**THE TASK**
Your job is to set down the stretch of entries that opens with the line containing "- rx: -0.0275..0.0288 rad" and closes with the line containing "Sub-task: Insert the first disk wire". Keep both end lines, copy each exactly, and add nothing.

Data extracted from a collection
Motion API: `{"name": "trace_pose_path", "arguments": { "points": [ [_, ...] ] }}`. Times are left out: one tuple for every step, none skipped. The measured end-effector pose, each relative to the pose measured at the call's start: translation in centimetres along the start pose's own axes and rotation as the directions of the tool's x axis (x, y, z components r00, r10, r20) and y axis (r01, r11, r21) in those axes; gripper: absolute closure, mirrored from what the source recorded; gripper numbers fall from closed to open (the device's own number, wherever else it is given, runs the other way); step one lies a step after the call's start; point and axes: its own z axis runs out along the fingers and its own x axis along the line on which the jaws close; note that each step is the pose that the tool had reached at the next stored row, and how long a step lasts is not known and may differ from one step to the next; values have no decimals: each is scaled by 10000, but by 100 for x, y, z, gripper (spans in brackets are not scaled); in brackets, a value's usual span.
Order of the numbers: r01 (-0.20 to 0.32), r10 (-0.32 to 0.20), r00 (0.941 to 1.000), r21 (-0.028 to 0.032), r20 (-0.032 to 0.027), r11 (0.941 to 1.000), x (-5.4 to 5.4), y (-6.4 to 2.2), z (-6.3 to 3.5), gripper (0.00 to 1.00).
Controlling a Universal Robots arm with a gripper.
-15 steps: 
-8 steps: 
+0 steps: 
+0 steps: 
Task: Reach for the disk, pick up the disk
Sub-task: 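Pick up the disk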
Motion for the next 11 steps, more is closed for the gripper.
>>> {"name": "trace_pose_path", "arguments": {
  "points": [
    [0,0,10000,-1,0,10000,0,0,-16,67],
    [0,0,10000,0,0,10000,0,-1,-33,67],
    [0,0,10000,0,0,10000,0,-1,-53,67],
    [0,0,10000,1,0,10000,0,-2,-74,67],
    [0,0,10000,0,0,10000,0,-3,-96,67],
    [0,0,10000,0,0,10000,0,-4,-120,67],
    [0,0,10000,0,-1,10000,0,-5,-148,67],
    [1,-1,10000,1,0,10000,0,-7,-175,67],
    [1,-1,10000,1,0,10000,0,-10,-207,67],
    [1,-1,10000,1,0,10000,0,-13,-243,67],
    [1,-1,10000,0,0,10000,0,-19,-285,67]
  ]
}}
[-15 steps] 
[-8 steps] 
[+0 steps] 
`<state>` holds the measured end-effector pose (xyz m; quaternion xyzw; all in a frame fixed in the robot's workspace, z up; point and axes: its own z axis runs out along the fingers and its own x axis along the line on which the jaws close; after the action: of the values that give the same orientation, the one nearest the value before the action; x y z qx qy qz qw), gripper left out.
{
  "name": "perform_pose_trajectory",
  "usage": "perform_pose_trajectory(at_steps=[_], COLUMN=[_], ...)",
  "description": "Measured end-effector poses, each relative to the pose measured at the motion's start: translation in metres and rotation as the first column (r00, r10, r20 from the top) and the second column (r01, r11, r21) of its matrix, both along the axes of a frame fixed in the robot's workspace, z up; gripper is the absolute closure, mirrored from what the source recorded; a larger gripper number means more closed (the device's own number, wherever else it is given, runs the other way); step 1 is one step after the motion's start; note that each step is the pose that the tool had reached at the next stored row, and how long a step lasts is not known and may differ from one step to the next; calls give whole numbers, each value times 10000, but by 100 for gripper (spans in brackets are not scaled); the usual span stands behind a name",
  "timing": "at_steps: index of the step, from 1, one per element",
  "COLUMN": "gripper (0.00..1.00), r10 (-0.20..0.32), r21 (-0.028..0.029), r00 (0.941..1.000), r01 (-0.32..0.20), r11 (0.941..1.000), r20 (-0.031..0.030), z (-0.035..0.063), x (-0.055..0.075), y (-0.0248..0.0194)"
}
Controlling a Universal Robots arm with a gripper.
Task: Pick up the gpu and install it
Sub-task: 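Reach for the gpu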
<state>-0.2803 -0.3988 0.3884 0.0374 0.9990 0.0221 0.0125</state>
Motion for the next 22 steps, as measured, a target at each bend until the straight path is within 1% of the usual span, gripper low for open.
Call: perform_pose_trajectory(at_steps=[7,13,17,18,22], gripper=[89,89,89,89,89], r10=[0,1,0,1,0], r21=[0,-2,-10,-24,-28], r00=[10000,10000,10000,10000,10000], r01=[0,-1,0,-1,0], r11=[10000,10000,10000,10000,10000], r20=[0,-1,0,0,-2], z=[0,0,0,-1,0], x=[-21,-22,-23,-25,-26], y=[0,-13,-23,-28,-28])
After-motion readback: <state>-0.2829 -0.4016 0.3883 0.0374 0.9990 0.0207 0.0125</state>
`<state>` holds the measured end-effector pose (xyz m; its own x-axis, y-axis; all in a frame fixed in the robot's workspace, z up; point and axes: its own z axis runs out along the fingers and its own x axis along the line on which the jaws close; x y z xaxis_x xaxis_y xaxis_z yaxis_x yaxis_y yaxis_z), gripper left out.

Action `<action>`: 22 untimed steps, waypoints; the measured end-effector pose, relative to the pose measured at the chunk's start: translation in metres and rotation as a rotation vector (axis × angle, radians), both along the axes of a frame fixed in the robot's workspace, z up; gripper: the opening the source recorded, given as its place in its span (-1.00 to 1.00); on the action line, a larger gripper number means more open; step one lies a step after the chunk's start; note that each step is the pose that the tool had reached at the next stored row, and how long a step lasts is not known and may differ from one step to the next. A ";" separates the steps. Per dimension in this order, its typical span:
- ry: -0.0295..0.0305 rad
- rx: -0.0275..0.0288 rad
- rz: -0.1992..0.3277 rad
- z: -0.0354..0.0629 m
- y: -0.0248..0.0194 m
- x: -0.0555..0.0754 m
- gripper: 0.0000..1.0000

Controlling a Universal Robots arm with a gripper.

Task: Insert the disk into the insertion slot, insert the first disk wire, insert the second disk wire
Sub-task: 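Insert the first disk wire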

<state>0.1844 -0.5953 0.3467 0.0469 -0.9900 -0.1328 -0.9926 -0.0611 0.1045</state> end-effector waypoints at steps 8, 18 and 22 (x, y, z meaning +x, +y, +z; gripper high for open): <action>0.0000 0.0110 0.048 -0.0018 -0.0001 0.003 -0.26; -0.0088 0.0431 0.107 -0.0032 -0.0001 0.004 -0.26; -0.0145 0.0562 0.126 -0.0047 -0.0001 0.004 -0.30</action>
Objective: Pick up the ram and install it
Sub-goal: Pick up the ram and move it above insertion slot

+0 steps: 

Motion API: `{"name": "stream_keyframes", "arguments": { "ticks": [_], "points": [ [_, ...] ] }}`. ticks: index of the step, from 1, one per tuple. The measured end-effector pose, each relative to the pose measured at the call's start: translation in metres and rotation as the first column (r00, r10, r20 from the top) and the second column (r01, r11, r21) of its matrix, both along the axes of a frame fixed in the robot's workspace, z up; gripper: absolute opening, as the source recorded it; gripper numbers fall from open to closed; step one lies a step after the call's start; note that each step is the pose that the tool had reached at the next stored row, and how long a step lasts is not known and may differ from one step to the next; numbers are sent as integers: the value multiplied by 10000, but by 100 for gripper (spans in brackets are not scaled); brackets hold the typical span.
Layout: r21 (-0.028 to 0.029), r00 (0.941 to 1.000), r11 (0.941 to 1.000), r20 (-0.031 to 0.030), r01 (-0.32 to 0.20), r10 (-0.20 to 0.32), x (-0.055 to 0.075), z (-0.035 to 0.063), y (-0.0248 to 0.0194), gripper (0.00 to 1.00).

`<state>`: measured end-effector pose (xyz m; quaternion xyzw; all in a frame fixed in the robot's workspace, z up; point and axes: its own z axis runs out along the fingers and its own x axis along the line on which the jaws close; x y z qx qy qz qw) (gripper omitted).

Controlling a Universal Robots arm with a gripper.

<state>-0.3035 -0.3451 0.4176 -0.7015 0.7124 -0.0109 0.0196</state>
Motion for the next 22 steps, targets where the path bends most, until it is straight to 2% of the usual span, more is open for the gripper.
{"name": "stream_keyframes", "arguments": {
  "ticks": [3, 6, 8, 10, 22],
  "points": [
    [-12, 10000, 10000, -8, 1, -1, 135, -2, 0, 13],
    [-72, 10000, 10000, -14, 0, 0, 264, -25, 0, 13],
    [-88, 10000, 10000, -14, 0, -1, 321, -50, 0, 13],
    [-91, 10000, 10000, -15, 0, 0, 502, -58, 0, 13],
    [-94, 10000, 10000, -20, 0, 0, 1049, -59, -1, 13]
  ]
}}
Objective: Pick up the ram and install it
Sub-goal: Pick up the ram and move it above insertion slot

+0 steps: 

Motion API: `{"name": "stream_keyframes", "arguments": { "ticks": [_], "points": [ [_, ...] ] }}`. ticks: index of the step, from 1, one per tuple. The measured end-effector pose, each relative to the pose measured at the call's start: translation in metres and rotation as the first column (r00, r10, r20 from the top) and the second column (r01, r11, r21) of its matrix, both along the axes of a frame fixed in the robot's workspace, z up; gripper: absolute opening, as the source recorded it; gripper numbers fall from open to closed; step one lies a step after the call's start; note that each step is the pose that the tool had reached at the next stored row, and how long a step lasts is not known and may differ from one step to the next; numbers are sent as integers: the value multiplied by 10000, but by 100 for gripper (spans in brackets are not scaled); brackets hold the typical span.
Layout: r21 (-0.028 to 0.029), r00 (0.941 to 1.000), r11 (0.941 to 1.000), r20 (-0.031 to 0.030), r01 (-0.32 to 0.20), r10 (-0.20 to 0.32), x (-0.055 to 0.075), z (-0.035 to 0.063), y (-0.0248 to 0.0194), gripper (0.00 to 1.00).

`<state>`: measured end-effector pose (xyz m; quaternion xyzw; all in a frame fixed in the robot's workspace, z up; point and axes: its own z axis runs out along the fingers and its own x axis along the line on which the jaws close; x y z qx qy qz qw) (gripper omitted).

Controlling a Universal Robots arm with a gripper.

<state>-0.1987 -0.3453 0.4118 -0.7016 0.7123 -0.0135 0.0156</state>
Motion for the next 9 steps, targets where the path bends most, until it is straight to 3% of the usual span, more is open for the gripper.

**OUTPUT FOR THIS TASK**
- rx: -0.0275..0.0288 rad
- rz: -0.1992..0.3277 rad
- z: -0.0354..0.0629 m
- y: -0.0248..0.0194 m
- x: -0.0555..0.0754 m
- gripper: 0.0000..1.0000

Controlling a Universal Robots arm with a gripper.

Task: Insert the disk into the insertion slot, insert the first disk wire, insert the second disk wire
Sub-task: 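Insert the first disk wire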

This output has come to an end.